An efficient learning algorithm for associative memories

IEEE Trans Neural Netw. 2000;11(5):1058-66. doi: 10.1109/72.870039.

Abstract

Associative memories (AMs) can be implemented using networks with or without feedback. In this paper we utilize a two-layer feedforward neural network and propose a new learning algorithm that efficiently implements the association rule of a bipolar AM. The hidden layer of the network employs p neurons where p is the number of prototype patterns. In the first layer, the input pattern activates at most one hidden layer neuron or "winner." In the second layer, the "winner" associates the input pattern to the corresponding prototype pattern. The underlying association principle is minimum Hamming distance and the proposed scheme can be viewed also as an approximately minimum Hamming distance decoder.
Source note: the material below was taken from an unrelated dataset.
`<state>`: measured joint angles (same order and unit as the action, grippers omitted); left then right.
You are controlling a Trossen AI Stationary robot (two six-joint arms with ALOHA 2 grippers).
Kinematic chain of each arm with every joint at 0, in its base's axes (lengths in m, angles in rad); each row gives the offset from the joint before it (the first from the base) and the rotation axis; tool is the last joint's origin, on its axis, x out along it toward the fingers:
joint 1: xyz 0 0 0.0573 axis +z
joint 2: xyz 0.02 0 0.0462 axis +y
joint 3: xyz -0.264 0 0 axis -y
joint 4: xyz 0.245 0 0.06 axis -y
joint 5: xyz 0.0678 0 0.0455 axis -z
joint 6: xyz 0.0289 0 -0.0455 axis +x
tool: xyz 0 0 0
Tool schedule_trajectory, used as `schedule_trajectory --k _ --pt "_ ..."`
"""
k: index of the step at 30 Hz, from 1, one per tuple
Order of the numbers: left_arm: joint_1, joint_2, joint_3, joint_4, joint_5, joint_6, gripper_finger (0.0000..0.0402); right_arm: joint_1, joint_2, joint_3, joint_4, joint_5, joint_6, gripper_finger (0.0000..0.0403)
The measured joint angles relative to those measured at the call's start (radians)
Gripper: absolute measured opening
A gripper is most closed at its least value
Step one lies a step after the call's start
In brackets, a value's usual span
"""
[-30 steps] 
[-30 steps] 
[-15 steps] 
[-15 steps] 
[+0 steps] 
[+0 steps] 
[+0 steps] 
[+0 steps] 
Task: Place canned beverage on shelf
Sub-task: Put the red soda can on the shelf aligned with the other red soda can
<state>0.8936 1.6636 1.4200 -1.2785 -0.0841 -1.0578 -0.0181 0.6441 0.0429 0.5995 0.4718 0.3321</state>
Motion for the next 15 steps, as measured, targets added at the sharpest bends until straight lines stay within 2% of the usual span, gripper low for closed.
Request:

Theoretical analysis supported by simulations indicates that, in comparison with other suboptimum minimum Hamming distance association schemes, the proposed structure exhibits the following favorable characteristics: 1) It operates in one-shot which implies no convergence-time requirements; 2) it does not require any feedback; and 3) our case studies show that it exhibits superior performance than the popular linear system in a saturated mode (LSSM). The network also exhibits 4) exponential capacity and 5) easy performance assessment (no asymptotic analysis is necessary). Finally, since it does not require any hidden layer interconnections or tree-search operations, it exhibits low structural as well as operational complexity.